AutoGrow

TLDR: Automatic depth discovery for convolutional networks. Periodically stack new blocks with random (non function-preserving) initialisation and a constant learning rate, and stop growing each sub-network once its growth no longer improves validation accuracy.

AutoGrow [WYCL20] considers the problem of increasing the number of blocks in ResNet [HZRS16] and VGG [SZ15] style architectures, by organising the network into several “stages”. The first block in each stage implements a downsampling of the spatial resolution, after which the spatial resolution is fixed for the remaining blocks in that stage. By increasing the number of blocks, one can grow the network to an arbitrary depth while respecting shape constraints. Starting from the shallowest possible seed (one sub-module per stage), AutoGrow periodically stacks new sub-modules and freezes the depth of a stage as soon as further growth no longer improves validation accuracy. AutoGrow contests the Net2Net notion that function-preserving morphisms are the best way to initialise new layer weights, and instead prefers random initialisation. In addition, AutoGrow shows that growing before convergence leads to better results than waiting for convergence before growing, a finding contested by later layer-growing studies like FRAGrow.

Vocabulary

A network is a cascade of sub-networks, each composed of sub-modules sharing the same output spatial size. A sub-module is the elementary growing unit:

  • in a ResNet, a sub-module is a residual block;

  • in a VGG-BN-like plain network, a sub-module is a stack of convolution, Batch Normalization and ReLU.

The notation Basic3ResNet-a-b-c denotes a 3-stage ResNet with \(a\), \(b\), \(c\) sub-modules per stage; Basic4ResNet-a-b-c-d is the 4-stage ImageNet variant; Bottleneck4ResNet uses bottleneck blocks, and PlainMNet the shortcut-free counterpart.

Examples:

  • ResNet-20: Basic3ResNet-3-3-3

  • ResNet-18: Basic4ResNet-2-2-2-2

  • ResNet-34: Basic4ResNet-3-4-6-3

  • ResNet-50: Bottleneck4ResNet-3-4-6-3

Algorithm

AutoGrow maintains a circular list of sub-networks that are still allowed to grow. Every \(K\) epochs the algorithm:

  1. Grows: if the growing policy fires, stacks a new sub-module on top of the current growing sub-network, initialises it, and advances to the next sub-network in the list;

  2. Stops: if the stopping policy fires, permanently removes the most recently grown sub-network from the list.

When the list is empty, AutoGrow fine-tunes the discovered network for \(N_{\text{fine-tune}}\) additional epochs with a standard staircase learning rate schedule.

How

Four sub-module initialisers are studied. In every case, all layers of the new sub-module use default random initialisation, except for the last Batch Normalization layer of the residual sub-module, which receives special treatment:

  • ZeroInit: the last BN scale is zeroed, making the residual block compute the identity — a function-preserving morphism in the spirit of Net2Net and Network Morphism.

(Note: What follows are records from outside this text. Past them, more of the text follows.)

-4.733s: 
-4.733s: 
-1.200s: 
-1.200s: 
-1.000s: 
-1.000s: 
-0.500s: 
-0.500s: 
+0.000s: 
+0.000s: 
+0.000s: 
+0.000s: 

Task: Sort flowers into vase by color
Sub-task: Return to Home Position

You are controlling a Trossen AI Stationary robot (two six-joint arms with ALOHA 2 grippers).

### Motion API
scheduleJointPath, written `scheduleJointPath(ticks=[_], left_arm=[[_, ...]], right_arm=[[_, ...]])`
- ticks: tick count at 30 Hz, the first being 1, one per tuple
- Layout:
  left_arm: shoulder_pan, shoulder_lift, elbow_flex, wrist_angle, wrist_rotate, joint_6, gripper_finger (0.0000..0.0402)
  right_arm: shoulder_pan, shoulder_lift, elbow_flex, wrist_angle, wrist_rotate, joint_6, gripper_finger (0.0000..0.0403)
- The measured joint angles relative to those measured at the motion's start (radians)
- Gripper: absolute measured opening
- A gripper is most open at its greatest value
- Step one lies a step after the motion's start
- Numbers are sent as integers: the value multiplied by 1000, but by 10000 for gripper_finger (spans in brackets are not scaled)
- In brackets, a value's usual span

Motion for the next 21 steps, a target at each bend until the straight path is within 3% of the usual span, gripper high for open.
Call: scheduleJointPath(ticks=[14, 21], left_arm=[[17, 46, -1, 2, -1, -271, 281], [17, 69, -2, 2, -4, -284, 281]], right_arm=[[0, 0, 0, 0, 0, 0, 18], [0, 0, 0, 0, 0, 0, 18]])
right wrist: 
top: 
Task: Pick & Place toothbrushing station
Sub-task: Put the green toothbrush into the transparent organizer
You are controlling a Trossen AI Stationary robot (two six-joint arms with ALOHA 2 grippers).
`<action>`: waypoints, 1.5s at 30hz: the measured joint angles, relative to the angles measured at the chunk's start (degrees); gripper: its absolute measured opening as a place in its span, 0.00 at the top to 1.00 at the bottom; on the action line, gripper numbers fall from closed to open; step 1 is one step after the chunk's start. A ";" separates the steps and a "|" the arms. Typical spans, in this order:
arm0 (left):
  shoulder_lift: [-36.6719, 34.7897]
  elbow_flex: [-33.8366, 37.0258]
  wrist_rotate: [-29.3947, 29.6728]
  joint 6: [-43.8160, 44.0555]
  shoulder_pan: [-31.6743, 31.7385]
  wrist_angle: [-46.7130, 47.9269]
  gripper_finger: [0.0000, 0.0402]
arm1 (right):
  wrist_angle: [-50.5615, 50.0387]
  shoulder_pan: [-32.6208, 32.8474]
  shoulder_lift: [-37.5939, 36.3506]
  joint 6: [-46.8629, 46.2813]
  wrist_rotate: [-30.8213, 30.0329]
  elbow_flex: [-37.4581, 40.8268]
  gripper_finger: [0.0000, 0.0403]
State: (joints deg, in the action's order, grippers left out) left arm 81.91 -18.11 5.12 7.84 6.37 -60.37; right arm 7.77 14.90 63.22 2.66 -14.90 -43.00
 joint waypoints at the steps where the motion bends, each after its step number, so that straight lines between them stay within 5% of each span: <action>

  • AdamInit: every parameter except the last BN of the new sub-module is frozen and the last BN is trained with Adam for at most \(10\) epochs, until the deeper net matches the training accuracy of the shallower one (typically converges in \(<3\) epochs). Treated as an approximate network morphism.

  • UniInit: random uniform initialisation of the last BN with standard deviation \(1.0\) (not function-preserving).

  • GauInit: random Gaussian initialisation of the last BN with standard deviation \(1.0\) (not function-preserving).

The best results use GauInit.

Where

Growth is applied to every sub-network in round-robin order. The seed network has one sub-module per sub-network; depth is grown and stops independently at each resolution stage.

When

Two growing policies are studied:

  • Periodic Growth (p-AutoGrow): always grow every \(K\) epochs, with a small \(K\) (typically \(K=3\)) so that growth happens before the shallower net converges.

  • Convergent Growth (c-AutoGrow): grow only once the current network has converged (in practice \(K=200\)).

The stopping policy is the same in both cases: a sub-network stops when validation accuracy improves by less than \(\tau = 0.05\%\) over the last \(J\) epochs. Because p-AutoGrow grows much faster than it converges, \(J\) must be substantially larger than \(K\); the authors recommend \(J=T\), where \(T\) is the number of epochs used at the largest learning rate when training a non-growing baseline (e.g. \(J=100\) on CIFAR, \(J=30\) on ImageNet).

Experimental results

Experiments use SGD with momentum \(0.9\). Baselines use a staircase learning rate (initial \(0.1\) for ResNets, \(0.01\) for plain networks). On CIFAR/SVHN/MNIST, baselines are trained for \(N_{\text{fine-tune}}=200\) epochs with decays at epoch \(100\) and \(150\); on ImageNet, \(N_{\text{fine-tune}}=90\) epochs with decays at \(30\) and \(60\). Except for one ablation study, the experiments use a fixed initial learning rate during growth and use the staircase schedule only for the final fine-tuning. For growing networks, the training time is dependent on the stopping criterion described above.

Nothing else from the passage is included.